Avec l'inflation persistante, de nombreux retraités se tournent vers le cumul emploi-retraite (CER). Ce dispositif leur permet de faire face à la montée des prix en complétant leurs revenus. Selon un rapport récent de l'Agirc-Arrco, ce phénomène est de plus en plus fréquent.
Des chiffres qui parlent
En 2022, 381 000 retraités ont opté pour une activité salariée tout en percevant leur pension, une hausse par rapport aux 354 000 de l'année précédente. Le rapport met en lumière que ces retraités bénéficient en moyenne d'une augmentation de 1,5 fois leur revenu grâce au cumul emploi-retraite. Concrètement, ceux-ci touchent une pension mensuelle brute de 1 755 euros, dont 560 euros représentent la part de l'Agirc-Arrco. À cela s'ajoute un salaire brut moyen de 923 euros par mois, ce qui donne un revenu total de 2 678 euros.
Le profil des retraités actifs
Qui sont ces retraités qui choisissent de travailler après avoir quitté le monde professionnel ? En moyenne, ils ont 68,2 ans et ont pris leur retraite à 62,2 ans. Près de 53 % d'entre eux sont des hommes et 55 % exercent à temps partiel. D'après l'Agirc-Arrco, parmi les nouveaux retraités de 2021 ayant commencé un cumul emploi-retraite en 2022, 67 % ont repris un emploi chez le même employeur, et 58 % le font moins de six mois après leur retraite.

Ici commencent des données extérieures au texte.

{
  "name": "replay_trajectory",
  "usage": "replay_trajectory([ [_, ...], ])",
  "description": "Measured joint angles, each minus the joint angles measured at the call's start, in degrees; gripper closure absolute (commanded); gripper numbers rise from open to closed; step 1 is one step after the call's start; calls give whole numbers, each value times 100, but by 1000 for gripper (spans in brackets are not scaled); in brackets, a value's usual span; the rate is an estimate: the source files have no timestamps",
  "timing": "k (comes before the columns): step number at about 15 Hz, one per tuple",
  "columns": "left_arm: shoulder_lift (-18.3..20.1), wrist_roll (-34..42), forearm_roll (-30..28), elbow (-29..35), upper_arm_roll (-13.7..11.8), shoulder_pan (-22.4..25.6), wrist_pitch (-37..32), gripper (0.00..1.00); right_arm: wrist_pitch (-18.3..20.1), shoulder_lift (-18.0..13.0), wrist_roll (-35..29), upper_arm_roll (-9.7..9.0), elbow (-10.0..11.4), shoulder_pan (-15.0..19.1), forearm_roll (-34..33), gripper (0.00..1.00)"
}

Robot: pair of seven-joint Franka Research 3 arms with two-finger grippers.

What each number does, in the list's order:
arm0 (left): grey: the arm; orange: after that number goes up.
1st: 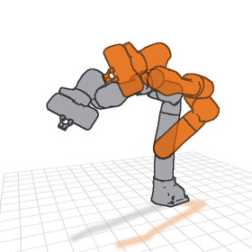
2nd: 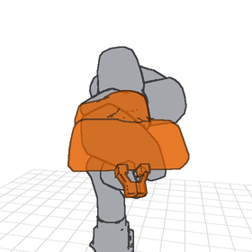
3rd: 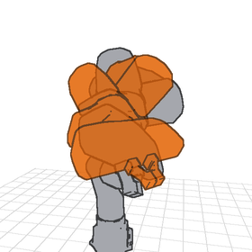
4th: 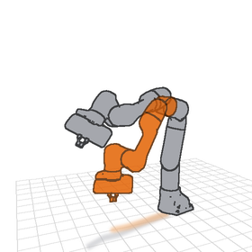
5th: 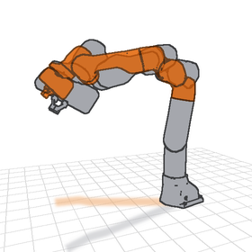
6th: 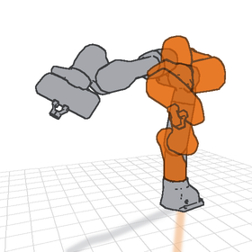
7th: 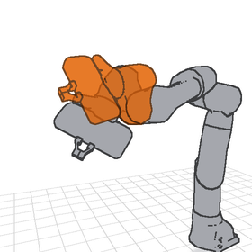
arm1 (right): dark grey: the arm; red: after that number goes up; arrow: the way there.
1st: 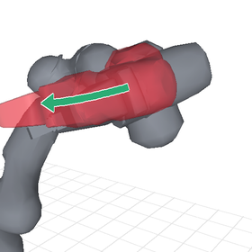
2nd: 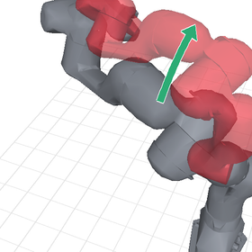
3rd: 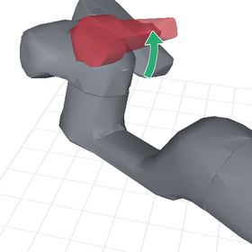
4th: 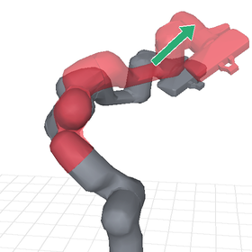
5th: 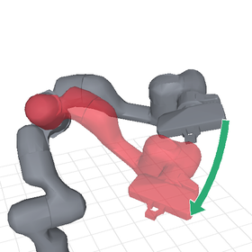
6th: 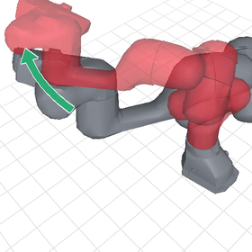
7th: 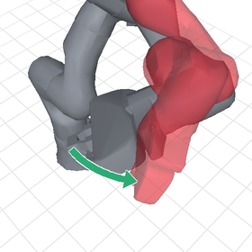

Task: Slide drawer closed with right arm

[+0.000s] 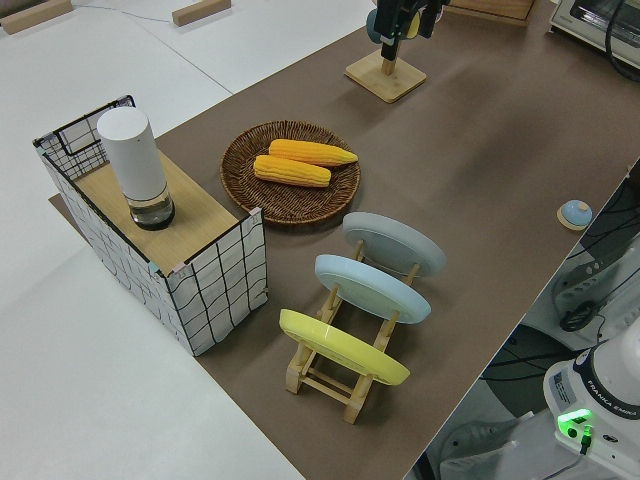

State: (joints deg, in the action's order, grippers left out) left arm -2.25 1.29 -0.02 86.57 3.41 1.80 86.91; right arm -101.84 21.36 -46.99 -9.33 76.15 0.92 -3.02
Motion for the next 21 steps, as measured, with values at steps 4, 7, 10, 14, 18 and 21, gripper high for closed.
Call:
replay_trajectory([
  [4, 0, 0, 0, 0, 0, 0, 0, 7, 642, -517, 712, -244, 171, -8, 0, 1000],
  [7, 0, 0, 0, 0, 0, 0, 0, 7, 820, -832, 1689, -257, 348, 7, 41, 1000],
  [10, 0, 0, 0, 0, 0, 0, 0, 7, 903, -1111, 2661, -203, 555, 92, 202, 1000],
  [14, 0, 0, 0, 0, 0, 0, 0, 7, 988, -1247, 3455, -155, 658, 201, 228, 265],
  [18, 0, 0, 0, 0, 0, 0, 0, 7, 989, -1247, 3592, -143, 691, 202, 228, 15],
  [21, 0, 0, 0, 0, 0, 0, 0, 7, 989, -1247, 3604, -133, 692, 234, 228, 15],
])
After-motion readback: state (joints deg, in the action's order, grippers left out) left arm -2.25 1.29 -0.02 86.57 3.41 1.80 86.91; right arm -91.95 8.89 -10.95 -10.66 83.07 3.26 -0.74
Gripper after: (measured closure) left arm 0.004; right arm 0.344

Retraite progressive : une autre option
Le rapport met également en lumière la retraite progressive, qui permet aux futurs retraités de diminuer leur temps de travail tout en touchant une partie de leur pension. Ce modèle est accessible deux ans avant l'âge légal de départ à la retraite. En 2022, près de 14 000 nouvelles retraites progressives ont été enregistrées, avec 70 % de femmes. Ces retraités perçoivent en moyenne une pension de 683 euros et un salaire de 2 763 euros, donnant un revenu total de 3 445 euros.